• [Work item] Type out the lines below exactly, from the first through the line holding "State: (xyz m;", and include no pictures.

• [Listed records]
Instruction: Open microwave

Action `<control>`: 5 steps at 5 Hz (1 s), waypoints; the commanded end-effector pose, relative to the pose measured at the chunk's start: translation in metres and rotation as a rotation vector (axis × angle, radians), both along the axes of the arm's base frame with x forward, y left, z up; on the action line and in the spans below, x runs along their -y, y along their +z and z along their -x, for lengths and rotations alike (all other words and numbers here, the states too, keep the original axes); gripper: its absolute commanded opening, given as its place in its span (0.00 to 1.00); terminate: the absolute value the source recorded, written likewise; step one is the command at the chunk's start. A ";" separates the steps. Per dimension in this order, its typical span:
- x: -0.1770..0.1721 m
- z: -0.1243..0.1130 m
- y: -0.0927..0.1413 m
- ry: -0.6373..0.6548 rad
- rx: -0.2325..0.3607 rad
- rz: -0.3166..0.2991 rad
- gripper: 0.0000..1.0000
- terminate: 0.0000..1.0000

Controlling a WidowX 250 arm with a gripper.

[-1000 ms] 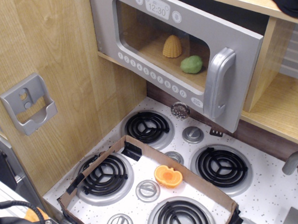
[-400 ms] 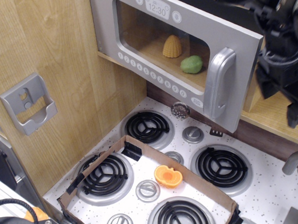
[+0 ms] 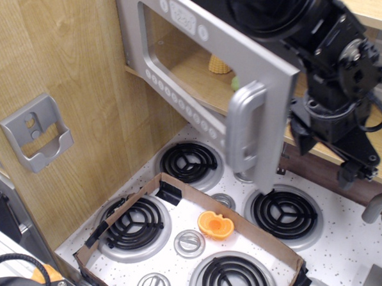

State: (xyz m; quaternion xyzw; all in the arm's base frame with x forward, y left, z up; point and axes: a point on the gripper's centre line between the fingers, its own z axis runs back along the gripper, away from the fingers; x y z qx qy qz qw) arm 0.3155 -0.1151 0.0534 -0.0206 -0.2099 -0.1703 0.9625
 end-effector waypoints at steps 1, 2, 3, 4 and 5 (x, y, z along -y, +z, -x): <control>-0.014 0.027 0.017 0.098 0.022 -0.055 1.00 0.00; -0.035 0.033 0.017 0.129 -0.021 -0.069 1.00 0.00; -0.052 0.040 0.017 0.146 -0.054 -0.061 1.00 0.00; -0.068 0.048 0.012 0.139 -0.059 -0.070 1.00 0.00; -0.080 0.052 0.011 0.127 -0.087 -0.065 1.00 1.00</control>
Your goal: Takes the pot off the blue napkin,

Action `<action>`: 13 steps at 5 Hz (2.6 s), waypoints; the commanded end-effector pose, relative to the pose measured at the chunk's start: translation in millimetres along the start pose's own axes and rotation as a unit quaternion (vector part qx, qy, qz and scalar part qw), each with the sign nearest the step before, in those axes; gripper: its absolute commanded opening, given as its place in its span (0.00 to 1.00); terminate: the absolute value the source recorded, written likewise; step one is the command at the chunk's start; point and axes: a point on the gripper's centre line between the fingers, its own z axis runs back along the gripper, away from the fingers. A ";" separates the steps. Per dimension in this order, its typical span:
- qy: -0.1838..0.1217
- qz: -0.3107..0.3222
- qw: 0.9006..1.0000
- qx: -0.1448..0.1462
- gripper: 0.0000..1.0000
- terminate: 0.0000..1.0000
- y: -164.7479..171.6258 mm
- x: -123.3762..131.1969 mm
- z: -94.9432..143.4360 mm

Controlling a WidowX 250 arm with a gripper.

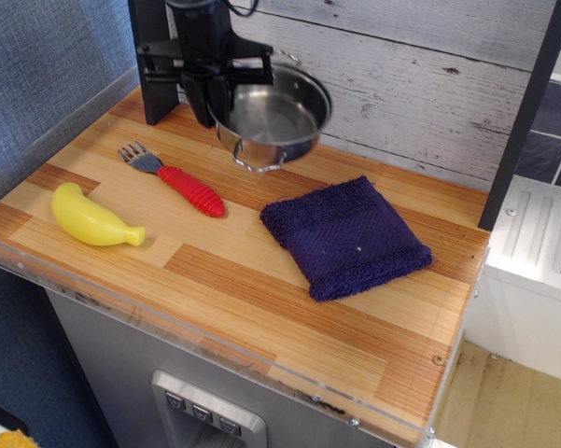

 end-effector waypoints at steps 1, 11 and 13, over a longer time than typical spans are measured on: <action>-0.009 0.053 0.999 -0.005 0.00 0.00 12.7 5.8 -10.7; 0.008 0.092 0.996 0.010 1.00 0.00 2.3 11.3 -4.8; -0.016 0.080 0.997 -0.014 1.00 0.00 -2.2 16.0 46.6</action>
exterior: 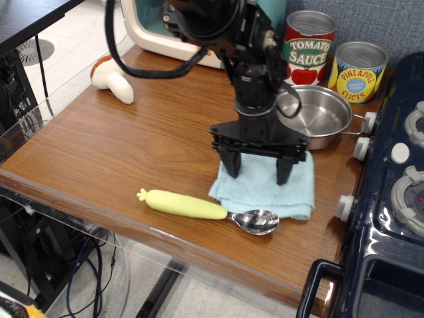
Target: Move the blue cloth to the right end of the table next to the spoon.
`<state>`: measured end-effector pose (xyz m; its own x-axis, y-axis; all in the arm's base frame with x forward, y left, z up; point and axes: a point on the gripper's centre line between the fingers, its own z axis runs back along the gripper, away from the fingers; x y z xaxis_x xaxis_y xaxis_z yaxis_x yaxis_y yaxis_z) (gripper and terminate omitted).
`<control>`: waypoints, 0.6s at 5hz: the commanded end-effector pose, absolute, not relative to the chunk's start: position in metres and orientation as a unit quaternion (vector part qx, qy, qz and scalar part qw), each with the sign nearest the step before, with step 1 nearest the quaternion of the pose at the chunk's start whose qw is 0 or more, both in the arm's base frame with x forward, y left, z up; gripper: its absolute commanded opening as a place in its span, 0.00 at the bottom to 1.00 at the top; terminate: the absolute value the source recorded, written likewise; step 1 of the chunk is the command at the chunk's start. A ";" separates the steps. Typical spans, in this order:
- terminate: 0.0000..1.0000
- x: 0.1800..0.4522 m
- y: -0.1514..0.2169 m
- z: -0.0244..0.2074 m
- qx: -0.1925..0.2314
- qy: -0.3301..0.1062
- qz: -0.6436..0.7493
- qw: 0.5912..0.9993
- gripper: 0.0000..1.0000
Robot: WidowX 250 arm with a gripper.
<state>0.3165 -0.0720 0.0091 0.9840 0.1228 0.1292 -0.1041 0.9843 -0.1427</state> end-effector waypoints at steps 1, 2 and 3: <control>0.00 0.289 -0.100 0.022 -0.083 -0.061 0.013 0.995 1.00; 0.00 0.293 -0.097 0.033 -0.090 -0.068 0.015 0.993 1.00; 0.00 0.297 -0.093 0.054 -0.090 -0.087 0.017 0.992 1.00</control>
<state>0.3107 -0.0925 0.0287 0.9939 0.0444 0.1006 -0.0270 0.9854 -0.1683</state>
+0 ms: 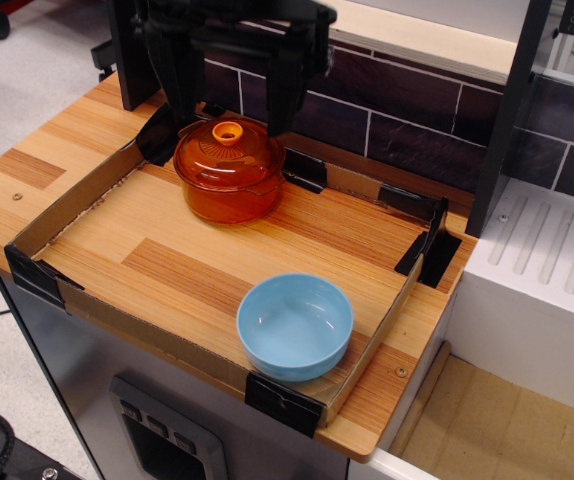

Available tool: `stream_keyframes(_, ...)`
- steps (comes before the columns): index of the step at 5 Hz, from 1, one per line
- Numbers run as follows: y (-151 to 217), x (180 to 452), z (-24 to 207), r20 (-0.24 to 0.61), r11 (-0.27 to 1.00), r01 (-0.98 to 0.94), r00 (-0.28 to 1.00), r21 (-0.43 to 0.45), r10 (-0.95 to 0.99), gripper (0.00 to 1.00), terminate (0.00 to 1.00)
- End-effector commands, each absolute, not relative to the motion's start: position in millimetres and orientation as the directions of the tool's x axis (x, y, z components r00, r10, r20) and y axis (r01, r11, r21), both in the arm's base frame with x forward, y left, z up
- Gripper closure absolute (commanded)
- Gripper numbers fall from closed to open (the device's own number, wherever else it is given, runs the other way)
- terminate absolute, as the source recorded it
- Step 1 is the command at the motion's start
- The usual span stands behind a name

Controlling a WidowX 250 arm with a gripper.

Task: Take lid off pot

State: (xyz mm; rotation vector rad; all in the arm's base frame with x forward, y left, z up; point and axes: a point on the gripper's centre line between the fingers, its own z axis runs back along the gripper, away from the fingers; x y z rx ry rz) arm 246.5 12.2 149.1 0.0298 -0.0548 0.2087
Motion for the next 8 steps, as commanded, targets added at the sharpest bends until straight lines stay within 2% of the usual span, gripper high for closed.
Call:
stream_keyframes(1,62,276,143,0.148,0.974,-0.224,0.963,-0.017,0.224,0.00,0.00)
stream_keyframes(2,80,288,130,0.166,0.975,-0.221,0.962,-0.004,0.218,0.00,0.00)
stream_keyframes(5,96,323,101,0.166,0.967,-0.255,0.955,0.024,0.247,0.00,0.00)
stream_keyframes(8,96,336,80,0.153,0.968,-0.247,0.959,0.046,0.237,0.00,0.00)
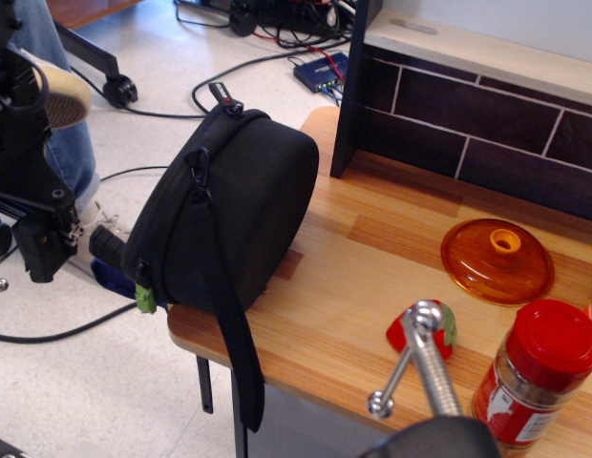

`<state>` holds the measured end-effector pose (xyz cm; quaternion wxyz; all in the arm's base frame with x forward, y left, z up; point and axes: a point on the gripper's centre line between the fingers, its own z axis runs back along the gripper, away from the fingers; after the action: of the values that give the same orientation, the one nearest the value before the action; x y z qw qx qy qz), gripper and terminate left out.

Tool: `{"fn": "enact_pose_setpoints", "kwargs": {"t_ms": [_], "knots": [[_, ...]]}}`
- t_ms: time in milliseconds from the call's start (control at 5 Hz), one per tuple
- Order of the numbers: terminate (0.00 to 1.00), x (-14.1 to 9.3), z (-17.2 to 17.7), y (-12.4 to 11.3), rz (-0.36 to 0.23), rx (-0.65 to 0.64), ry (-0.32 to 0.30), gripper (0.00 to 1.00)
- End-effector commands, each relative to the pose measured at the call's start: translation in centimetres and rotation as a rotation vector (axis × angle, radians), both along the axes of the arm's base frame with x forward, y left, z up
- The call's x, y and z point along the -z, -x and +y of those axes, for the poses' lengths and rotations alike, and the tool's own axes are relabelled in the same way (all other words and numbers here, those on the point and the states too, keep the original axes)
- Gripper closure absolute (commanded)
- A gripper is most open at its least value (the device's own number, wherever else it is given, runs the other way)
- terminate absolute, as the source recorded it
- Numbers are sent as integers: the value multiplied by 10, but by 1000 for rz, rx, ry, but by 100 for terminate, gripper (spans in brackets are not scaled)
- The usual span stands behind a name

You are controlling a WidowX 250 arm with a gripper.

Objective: Unzip zipper bag

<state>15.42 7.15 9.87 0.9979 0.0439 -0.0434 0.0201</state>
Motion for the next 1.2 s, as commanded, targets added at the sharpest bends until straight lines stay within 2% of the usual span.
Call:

• [Exercise result]
Instruction: Open microwave

Action `<control>`: 5 steps at 5 Hz (1 s), waypoints; the commanded end-effector pose, relative to the pose measured at the chunk's start: translation in metres and rotation as a rotation vector (axis × angle, radians), both along the axes of the arm's base frame with x forward, y left, z up; on the action line and in the spans below, x runs along their -y, y along their +z and z along their -x, for lengths and rotations alike (all other words and numbers here, the states too, keep the original axes); gripper: its absolute commanded opening, given as its place in its span (0.00 to 1.00); terminate: the absolute value the source recorded, written likewise; step one is the command at the chunk's start. A ";" separates the steps. Per dimension in this order, its typical span:
- x: -0.1770..0.1721 m
- z: -0.1243..0.1130 m
- y: -0.0927..0.1413 m
- ry: -0.6373..0.6548 rad
- rx: -0.2325..0.3607 rad
- rz: -0.3166..0.2991 rad
- gripper: 0.0000..1.0000
- terminate: 0.0000..1.0000

Controlling a WidowX 250 arm with a gripper.

[-1000 ms] 
[-400 ms] 
[+0 ms] 

State: (xyz m; quaternion xyzw; all in the arm's base frame with x forward, y left, z up; point and axes: a point on the gripper's centre line between the fingers, its own z axis runs back along the gripper, away from the fingers; x y z qx qy qz qw) arm 0.3155 -0.1151 0.0534 -0.0206 -0.2099 -0.1703 0.9625

The exercise is now done.